Eat & Sip

Healthy Blueberry Muffins

Snacking is inevitable. Everyday around 3pm I have to have something to hold me over until dinner, same with the kiddos. Caroline my amazing food contributor came up with these healthy blueberry muffins and I had to share with you all. They are so delicious - they've been the perfect snack to have around in case we need a boost of energy. The kids love them too, so the muffins have made an easy breakfast on the go or a guilt-free treat with lunch.

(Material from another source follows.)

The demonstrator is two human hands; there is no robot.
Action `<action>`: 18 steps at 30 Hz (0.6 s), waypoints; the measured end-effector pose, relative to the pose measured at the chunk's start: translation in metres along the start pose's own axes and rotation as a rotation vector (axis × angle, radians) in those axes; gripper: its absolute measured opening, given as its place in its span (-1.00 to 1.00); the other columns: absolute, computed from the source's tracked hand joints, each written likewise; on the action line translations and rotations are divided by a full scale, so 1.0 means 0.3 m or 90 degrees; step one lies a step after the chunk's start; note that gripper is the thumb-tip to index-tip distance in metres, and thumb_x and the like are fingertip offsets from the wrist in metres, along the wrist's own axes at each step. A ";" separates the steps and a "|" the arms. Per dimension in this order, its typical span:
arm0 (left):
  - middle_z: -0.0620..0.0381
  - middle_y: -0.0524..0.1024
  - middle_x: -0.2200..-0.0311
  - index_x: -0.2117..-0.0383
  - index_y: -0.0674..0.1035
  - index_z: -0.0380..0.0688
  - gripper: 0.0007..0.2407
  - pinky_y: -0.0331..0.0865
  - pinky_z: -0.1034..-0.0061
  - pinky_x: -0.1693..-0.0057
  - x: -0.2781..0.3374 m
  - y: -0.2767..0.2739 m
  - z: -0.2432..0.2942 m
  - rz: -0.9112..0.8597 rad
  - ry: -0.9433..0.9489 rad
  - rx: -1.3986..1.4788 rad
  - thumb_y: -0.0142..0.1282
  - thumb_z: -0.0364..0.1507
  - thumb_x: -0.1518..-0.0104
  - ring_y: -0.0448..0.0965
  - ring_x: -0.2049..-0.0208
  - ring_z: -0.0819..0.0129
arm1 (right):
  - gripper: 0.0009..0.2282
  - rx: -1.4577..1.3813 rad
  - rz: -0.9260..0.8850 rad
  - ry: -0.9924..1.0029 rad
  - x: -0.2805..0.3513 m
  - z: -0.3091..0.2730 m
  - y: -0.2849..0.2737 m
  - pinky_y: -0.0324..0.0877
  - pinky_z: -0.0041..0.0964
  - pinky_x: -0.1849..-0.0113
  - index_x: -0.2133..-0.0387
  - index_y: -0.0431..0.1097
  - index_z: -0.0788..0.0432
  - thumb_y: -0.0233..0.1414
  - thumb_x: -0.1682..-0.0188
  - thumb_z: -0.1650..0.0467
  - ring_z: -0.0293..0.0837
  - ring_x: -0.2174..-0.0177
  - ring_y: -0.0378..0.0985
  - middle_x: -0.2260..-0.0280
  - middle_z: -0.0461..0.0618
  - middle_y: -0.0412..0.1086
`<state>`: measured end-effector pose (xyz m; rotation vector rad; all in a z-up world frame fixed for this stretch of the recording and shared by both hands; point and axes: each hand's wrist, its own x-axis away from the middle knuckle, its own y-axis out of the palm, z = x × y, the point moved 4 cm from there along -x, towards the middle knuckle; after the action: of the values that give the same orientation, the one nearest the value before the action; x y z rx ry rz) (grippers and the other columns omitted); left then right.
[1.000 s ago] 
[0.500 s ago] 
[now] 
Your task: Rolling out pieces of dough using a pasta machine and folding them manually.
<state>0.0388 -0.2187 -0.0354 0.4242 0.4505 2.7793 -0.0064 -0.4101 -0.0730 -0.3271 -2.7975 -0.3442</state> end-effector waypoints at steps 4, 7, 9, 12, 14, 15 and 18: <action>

Keep scrolling for the recipe!

Healthy Blueberry Muffins

makes 12 regular size muffins or 24 mini muffins


1 cup whole wheat flour
1 tsp vanilla
1 tsp baking soda
1/4 tsp salt
1/4 cup coconut oil, melted and slightly cooled
2 eggs - lightly beaten
3 ripe bananas, smashed
1/4 cup honey
1 tsp vanilla
2/3 cup frozen blueberries, and more to garnish the top

1. Preheat oven to 350 F.

2. Combine all of the dry ingredients in one bowl and all of the wet ingredients in another bowl, mix respectively. Gently stir in the frozen blueberries.

2. Line the muffin tin with parchment paper (we used 5x5 squares). Scoop the batter into each muffin tin.

3. Bake for 15 minutes (for the minis) or 25-30 minutes (for the regular size) or until a toothpick comes out clean.